GithubHelp home page GithubHelp logo

optimizebuffer's Introduction

optimizebuffer

ROOT OptimizeBuffer function analysis and changes

void TTree::OptimizeBaskets(ULong64_t maxMemory, Float_t minComp, Option_t *option)

Takes in some maxMemory, minimum compression factor, and a debug flag

  1. Calculates the best values for branch buffer sizes s.t. the total buffer size is less than maxMemory
  2. If the branch compression factor for the data written so far is less than the set minComp then compression is disabled.

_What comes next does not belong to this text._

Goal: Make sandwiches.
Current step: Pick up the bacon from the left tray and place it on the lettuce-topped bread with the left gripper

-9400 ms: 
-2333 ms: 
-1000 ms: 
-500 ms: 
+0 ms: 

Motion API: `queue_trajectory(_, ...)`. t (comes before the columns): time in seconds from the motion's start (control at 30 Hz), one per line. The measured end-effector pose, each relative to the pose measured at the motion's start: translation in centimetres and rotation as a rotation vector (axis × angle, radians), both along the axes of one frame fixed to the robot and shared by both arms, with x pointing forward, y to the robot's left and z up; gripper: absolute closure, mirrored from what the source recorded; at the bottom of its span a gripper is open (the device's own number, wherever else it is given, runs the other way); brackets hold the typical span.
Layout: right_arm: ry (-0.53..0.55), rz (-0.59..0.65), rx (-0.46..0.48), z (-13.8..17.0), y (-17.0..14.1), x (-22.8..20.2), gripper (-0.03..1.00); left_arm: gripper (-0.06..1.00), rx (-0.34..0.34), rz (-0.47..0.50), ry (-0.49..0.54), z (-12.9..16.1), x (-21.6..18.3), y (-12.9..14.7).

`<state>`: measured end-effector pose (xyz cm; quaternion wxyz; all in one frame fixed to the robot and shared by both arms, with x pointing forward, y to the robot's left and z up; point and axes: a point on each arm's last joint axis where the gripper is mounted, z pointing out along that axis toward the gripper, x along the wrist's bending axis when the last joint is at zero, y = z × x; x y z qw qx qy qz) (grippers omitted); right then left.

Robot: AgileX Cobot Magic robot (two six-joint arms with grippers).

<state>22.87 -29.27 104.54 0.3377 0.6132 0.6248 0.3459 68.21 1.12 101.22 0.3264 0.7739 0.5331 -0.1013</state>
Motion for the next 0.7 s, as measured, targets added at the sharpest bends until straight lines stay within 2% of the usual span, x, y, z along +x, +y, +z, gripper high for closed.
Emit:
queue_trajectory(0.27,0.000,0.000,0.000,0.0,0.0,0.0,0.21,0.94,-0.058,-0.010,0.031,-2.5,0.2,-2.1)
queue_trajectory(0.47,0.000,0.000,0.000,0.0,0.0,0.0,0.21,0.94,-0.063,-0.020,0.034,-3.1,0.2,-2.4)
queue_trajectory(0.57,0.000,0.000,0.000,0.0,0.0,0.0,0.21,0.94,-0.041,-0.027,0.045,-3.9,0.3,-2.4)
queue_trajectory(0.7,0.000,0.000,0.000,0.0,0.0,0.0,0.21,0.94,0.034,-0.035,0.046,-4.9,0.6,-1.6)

1. Calculates best buffer sizes:

If the file is writable, then flush the existing baskets. if (this->GetDirectory()->IsWritable()) this->FlushBasketsImpl();

TObjArray *leaves = this->GetListOfLeaves();
Int_t nleaves = leaves->GetEntries();

Double_t treeSize = (Double_t)this->GetTotBytes();

if (nleaves == 0 || treeSize == 0) {
	return;
}

Decides if the function is too early to be called.


Some initialization

Double_t aveSize = treeSize/nleaves;
UInt_t bmin = 512; //512 kB
UInt_t bmax = 256000; //25.6 MB

Int_t i, oldMemsize,newMemsize,oldBaskets,newBaskets;
i = oldMemsize = newMemsize = oldBaskets = newBaskets = 0;

Start pass (1/2)

At the start of the pass, we'll establish (oldMemsize), (newMemsize), (oldBaskets), (newBaskets):

oldMemsize = 0; //to count size of baskets in memory with old buffer size

newMemsize = 0; //to count size of baskets in memory with new buffer size

oldBaskets = 0; //to count number of baskets with old buffer size

newBaskets = 0; //to count number of baskets with new buffer size

These will be updated as we continue in this pass

Loop through nleaves

At the start of every loop, establish:

TLeaf *leaf = (TLeaf*)leaves->At(i); // at leaf i

TBranch *branch = leaf->GetBranch(); // get its branch

Double_t totBytes = (Double_t)branch->GetTotBytes(); // how big is it

Double_t idealFactor = totBytes/aveSize; //briefly calculate its ideal comp factor

UInt_t sizeOfOneEntry; //init
if (branch->GetEntries() == 0) {

// There is no data, so let's make a guess ...
sizeOfOneEntry = aveSize;

} else {

sizeOfOneEntry = 1+(UInt_t)(totBytes / (Double_t)branch->GetEntries());

}

So $$\text{Size of One Entry} = 1 + \frac{\text{Total Bytes}}{branch(i)\rightarrow\text{GetEntries()}}.$$ #HELP Why are we doing this here?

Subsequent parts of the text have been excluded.